Each line below is to be copied exactly as it appears.

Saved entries
-----
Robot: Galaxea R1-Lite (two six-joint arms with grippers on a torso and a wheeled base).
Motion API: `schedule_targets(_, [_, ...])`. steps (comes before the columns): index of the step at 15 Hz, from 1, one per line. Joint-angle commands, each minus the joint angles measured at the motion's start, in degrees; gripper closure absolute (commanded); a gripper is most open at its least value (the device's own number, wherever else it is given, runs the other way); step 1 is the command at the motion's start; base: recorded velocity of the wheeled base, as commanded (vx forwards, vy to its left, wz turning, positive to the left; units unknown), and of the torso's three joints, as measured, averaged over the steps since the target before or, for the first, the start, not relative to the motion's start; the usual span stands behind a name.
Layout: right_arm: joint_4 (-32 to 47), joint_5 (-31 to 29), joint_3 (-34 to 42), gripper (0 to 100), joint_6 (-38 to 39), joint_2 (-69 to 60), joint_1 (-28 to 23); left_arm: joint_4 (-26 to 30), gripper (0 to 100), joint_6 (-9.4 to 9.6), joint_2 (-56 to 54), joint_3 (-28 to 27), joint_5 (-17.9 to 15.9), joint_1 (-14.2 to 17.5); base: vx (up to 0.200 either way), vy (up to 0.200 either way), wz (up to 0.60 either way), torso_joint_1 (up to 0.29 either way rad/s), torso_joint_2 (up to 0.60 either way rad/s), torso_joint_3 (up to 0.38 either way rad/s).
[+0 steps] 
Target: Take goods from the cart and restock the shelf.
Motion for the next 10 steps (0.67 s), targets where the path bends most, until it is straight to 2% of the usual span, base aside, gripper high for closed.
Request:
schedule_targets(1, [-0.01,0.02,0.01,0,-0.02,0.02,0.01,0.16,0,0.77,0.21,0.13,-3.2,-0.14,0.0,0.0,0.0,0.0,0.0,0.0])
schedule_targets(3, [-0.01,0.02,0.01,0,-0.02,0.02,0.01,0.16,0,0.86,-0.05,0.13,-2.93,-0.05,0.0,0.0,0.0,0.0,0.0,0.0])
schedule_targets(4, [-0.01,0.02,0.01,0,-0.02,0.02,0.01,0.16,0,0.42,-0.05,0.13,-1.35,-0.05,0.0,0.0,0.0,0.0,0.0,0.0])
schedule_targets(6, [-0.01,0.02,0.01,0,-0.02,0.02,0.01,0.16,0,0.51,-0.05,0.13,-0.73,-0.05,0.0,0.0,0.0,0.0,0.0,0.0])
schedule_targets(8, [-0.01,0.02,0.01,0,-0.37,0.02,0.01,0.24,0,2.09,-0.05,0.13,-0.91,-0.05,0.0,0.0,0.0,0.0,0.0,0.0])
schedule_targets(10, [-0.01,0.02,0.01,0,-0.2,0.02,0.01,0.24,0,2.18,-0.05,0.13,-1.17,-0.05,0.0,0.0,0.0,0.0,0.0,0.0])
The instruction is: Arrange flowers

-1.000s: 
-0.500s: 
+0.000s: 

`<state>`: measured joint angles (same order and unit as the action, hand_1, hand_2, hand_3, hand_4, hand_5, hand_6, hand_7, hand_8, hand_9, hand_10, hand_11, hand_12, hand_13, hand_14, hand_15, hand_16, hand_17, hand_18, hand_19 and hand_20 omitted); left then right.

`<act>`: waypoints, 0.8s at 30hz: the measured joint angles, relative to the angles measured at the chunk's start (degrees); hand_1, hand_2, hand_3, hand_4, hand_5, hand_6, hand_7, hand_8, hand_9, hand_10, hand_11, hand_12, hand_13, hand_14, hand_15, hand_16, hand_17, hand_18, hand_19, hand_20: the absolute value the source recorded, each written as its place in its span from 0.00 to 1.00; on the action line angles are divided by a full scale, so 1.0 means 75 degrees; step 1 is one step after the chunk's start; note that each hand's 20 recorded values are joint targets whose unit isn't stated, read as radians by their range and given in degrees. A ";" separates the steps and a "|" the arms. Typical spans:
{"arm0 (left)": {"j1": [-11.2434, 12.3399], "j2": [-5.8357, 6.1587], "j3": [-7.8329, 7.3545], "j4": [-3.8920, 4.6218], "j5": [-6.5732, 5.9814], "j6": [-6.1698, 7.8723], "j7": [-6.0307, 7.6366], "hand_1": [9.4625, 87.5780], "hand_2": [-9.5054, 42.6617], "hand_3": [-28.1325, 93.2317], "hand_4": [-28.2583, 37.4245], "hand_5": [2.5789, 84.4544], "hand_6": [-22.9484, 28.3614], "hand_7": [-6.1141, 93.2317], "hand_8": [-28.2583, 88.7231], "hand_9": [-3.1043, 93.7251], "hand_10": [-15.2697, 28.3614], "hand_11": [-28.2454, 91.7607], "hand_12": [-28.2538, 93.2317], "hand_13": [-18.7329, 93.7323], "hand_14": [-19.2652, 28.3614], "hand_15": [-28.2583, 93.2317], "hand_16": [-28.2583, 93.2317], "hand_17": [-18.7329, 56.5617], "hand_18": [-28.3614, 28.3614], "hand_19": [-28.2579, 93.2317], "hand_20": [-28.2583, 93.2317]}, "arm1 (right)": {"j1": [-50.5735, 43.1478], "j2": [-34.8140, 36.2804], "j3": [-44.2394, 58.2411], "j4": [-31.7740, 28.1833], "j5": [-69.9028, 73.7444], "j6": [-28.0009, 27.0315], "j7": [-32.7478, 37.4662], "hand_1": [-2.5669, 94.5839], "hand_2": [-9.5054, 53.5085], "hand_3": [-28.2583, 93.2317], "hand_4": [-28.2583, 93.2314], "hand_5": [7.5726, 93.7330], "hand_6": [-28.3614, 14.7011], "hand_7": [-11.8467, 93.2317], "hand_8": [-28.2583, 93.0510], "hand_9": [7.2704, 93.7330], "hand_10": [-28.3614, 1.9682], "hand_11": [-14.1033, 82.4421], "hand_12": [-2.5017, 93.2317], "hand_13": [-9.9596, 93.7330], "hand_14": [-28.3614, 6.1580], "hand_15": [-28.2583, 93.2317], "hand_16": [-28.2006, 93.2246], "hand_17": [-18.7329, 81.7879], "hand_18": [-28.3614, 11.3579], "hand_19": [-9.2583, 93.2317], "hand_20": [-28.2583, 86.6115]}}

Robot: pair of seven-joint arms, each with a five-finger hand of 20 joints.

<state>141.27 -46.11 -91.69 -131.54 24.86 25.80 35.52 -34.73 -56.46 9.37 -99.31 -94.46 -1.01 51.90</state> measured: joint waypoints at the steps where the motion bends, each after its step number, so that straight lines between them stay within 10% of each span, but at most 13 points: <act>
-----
▸ Exercise result:
Robot: Galaxea R1-Lite (two six-joint arms with grippers on a torso and a wheeled base).
Motion API: `schedule_targets(_, [_, ...])`. steps (comes before the columns): index of the step at 15 Hz, from 1, one per line. Joint-angle commands, each minus the joint angles measured at the motion's start, in degrees; gripper closure absolute (commanded); a gripper is most open at its least value (the device's own number, wherever else it is given, runs the other way); step 1 is the command at the motion's start; base: recorded velocity of the wheeled base, as commanded (vx forwards, vy to its left, wz turning, positive to the left; units unknown), and of the torso's three joints, as measured, averaged over the steps since the target before or, for the first, the start, not relative to the motion's start; the usual span stands behind a name.
Layout: right_arm: joint_4 (-32 to 47), joint_5 (-31 to 29), joint_3 (-34 to 42), gripper (0 to 100), joint_6 (-38 to 39), joint_2 (-69 to 60), joint_1 (-28 to 23); left_arm: joint_4 (-26 to 30), gripper (0 to 100), joint_6 (-9.4 to 9.6), joint_2 (-56 to 54), joint_3 (-28 to 27), joint_5 (-17.9 to 15.9), joint_1 (-14.2 to 17.5); base: vx (up to 0.200 either way), vy (up to 0.200 either way), wz (up to 0.60 either way), torso_joint_1 (up to 0.29 either way rad/s), torso_joint_2 (up to 0.60 either way rad/s), torso_joint_3 (up to 0.38 either way rad/s).
[+0 steps] 
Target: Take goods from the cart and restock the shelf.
Motion for the next 10 steps (0.67 s), targets where the path bends most, until it is straight to 2% of the usual span, base aside, gripper high for closed.
Request:
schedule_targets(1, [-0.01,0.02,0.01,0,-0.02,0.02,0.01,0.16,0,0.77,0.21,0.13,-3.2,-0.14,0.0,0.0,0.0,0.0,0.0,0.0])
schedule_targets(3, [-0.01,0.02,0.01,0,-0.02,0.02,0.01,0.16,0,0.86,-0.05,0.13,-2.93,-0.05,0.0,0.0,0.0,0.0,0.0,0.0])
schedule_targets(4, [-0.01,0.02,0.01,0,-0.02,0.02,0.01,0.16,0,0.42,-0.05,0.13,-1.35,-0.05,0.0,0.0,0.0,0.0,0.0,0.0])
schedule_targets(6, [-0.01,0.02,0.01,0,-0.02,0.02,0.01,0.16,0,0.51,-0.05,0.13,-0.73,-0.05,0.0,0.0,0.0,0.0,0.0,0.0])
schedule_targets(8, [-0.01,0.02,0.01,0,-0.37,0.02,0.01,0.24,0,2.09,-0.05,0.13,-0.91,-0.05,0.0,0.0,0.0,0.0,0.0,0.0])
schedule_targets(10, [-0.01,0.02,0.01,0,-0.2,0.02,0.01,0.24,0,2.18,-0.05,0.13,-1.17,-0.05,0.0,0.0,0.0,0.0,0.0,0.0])
The instruction is: Arrange flowers

-1.000s: 
-0.500s: 
+0.000s: 

`<state>`: measured joint angles (same order and unit as the action, hand_1, hand_2, hand_3, hand_4, hand_5, hand_6, hand_7, hand_8, hand_9, hand_10, hand_11, hand_12, hand_13, hand_14, hand_15, hand_16, hand_17, hand_18, hand_19 and hand_20 omitted); left then right.

`<act>`: waypoints, 0.8s at 30hz: the measured joint angles, relative to the angles measured at the chunk's start (degrees); hand_1, hand_2, hand_3, hand_4, hand_5, hand_6, hand_7, hand_8, hand_9, hand_10, hand_11, hand_12, hand_13, hand_14, hand_15, hand_16, hand_17, hand_18, hand_19, hand_20: the absolute value the source recorded, each written as its place in its span from 0.00 to 1.00; on the action line angles are divided by a full scale, so 1.0 means 75 degrees; step 1 is one step after the chunk's start; note that each hand's 20 recorded values are joint targets whose unit isn't stated, read as radians by their range and given in degrees. A ";" separates the steps and a "|" the arms. Typical spans:
{"arm0 (left)": {"j1": [-11.2434, 12.3399], "j2": [-5.8357, 6.1587], "j3": [-7.8329, 7.3545], "j4": [-3.8920, 4.6218], "j5": [-6.5732, 5.9814], "j6": [-6.1698, 7.8723], "j7": [-6.0307, 7.6366], "hand_1": [9.4625, 87.5780], "hand_2": [-9.5054, 42.6617], "hand_3": [-28.1325, 93.2317], "hand_4": [-28.2583, 37.4245], "hand_5": [2.5789, 84.4544], "hand_6": [-22.9484, 28.3614], "hand_7": [-6.1141, 93.2317], "hand_8": [-28.2583, 88.7231], "hand_9": [-3.1043, 93.7251], "hand_10": [-15.2697, 28.3614], "hand_11": [-28.2454, 91.7607], "hand_12": [-28.2538, 93.2317], "hand_13": [-18.7329, 93.7323], "hand_14": [-19.2652, 28.3614], "hand_15": [-28.2583, 93.2317], "hand_16": [-28.2583, 93.2317], "hand_17": [-18.7329, 56.5617], "hand_18": [-28.3614, 28.3614], "hand_19": [-28.2579, 93.2317], "hand_20": [-28.2583, 93.2317]}, "arm1 (right)": {"j1": [-50.5735, 43.1478], "j2": [-34.8140, 36.2804], "j3": [-44.2394, 58.2411], "j4": [-31.7740, 28.1833], "j5": [-69.9028, 73.7444], "j6": [-28.0009, 27.0315], "j7": [-32.7478, 37.4662], "hand_1": [-2.5669, 94.5839], "hand_2": [-9.5054, 53.5085], "hand_3": [-28.2583, 93.2317], "hand_4": [-28.2583, 93.2314], "hand_5": [7.5726, 93.7330], "hand_6": [-28.3614, 14.7011], "hand_7": [-11.8467, 93.2317], "hand_8": [-28.2583, 93.0510], "hand_9": [7.2704, 93.7330], "hand_10": [-28.3614, 1.9682], "hand_11": [-14.1033, 82.4421], "hand_12": [-2.5017, 93.2317], "hand_13": [-9.9596, 93.7330], "hand_14": [-28.3614, 6.1580], "hand_15": [-28.2583, 93.2317], "hand_16": [-28.2006, 93.2246], "hand_17": [-18.7329, 81.7879], "hand_18": [-28.3614, 11.3579], "hand_19": [-9.2583, 93.2317], "hand_20": [-28.2583, 86.6115]}}

Robot: pair of seven-joint arms, each with a five-finger hand of 20 joints.

<state>141.27 -46.11 -91.69 -131.54 24.86 25.80 35.52 -34.73 -56.46 9.37 -99.31 -94.46 -1.01 51.90</state> measured: joint waypoints at the steps where the motion bends, each after its step number, so that straight lines between them stay within 10% of each span, but at most 13 points: <act>

What appears above is the complete answer.